----- Extracted entries

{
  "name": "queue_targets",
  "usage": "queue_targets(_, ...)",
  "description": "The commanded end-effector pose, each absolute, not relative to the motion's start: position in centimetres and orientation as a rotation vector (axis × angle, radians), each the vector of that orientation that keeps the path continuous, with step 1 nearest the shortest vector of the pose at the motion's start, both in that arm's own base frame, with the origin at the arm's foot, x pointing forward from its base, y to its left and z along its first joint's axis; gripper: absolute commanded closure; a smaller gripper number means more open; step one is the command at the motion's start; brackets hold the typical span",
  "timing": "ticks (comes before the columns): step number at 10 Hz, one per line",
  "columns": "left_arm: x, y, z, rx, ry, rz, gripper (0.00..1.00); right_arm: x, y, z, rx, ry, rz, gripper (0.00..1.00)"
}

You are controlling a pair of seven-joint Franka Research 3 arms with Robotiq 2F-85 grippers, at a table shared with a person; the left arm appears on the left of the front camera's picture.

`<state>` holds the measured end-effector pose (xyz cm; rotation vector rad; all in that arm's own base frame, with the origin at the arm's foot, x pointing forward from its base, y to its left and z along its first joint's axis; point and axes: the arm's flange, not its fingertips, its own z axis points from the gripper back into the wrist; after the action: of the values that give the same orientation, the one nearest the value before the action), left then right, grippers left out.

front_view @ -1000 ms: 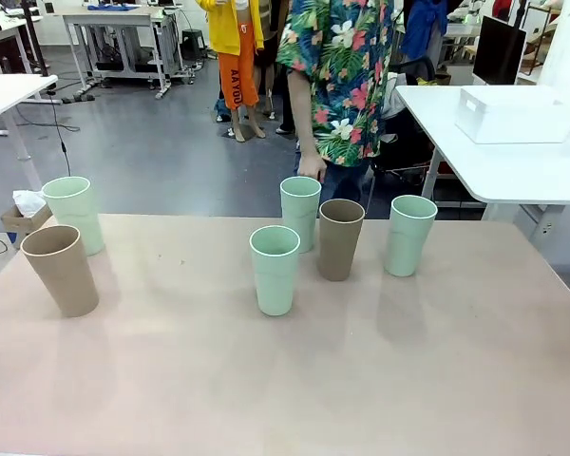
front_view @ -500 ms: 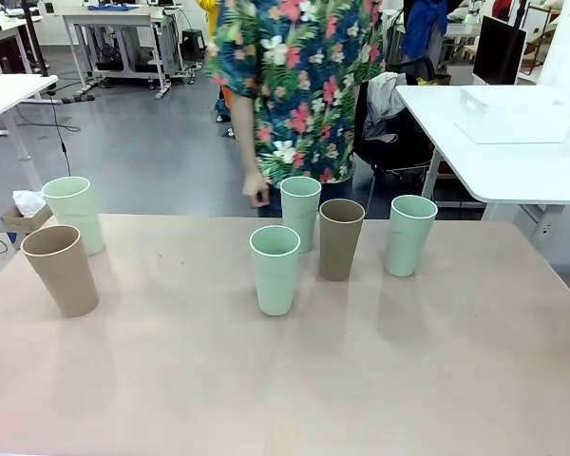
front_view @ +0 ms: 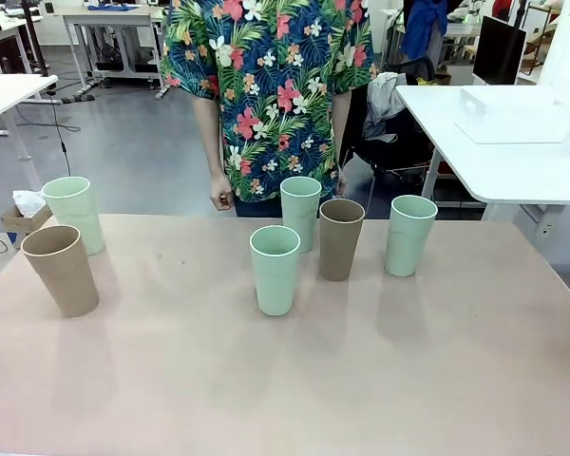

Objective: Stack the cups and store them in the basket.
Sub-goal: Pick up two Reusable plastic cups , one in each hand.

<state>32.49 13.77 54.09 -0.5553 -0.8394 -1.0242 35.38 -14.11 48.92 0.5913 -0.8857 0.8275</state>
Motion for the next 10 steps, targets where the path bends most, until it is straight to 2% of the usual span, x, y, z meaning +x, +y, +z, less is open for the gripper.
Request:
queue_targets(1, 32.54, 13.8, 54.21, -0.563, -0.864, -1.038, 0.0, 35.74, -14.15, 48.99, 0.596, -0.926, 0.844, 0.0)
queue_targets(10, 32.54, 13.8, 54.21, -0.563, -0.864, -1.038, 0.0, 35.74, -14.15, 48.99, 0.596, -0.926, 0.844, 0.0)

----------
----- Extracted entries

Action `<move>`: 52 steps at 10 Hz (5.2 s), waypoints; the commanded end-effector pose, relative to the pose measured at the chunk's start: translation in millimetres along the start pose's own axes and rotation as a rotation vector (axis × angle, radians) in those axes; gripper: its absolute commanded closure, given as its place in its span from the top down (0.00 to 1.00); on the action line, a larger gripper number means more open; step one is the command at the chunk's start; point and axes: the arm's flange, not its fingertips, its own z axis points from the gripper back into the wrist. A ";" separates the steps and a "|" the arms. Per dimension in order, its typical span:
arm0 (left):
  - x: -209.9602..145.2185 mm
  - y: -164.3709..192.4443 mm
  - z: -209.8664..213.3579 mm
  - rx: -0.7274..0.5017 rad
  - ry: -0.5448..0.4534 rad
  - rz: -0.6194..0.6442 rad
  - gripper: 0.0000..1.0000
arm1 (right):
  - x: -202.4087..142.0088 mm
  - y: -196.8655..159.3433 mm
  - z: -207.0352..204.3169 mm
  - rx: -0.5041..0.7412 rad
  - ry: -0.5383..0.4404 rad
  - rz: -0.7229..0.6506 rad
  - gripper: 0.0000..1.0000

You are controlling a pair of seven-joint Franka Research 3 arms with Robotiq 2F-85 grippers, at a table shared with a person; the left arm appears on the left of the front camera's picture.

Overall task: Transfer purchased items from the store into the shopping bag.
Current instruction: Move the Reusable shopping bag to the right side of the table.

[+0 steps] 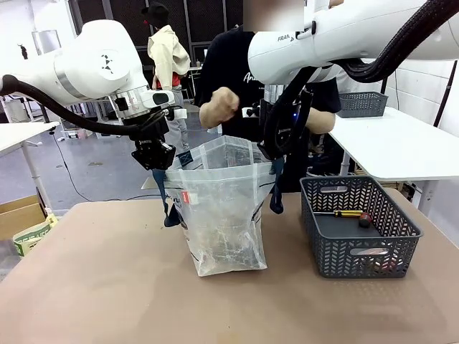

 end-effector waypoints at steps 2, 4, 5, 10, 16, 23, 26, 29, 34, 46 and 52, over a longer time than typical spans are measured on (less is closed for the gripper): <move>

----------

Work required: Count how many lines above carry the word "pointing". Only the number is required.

Solution: 2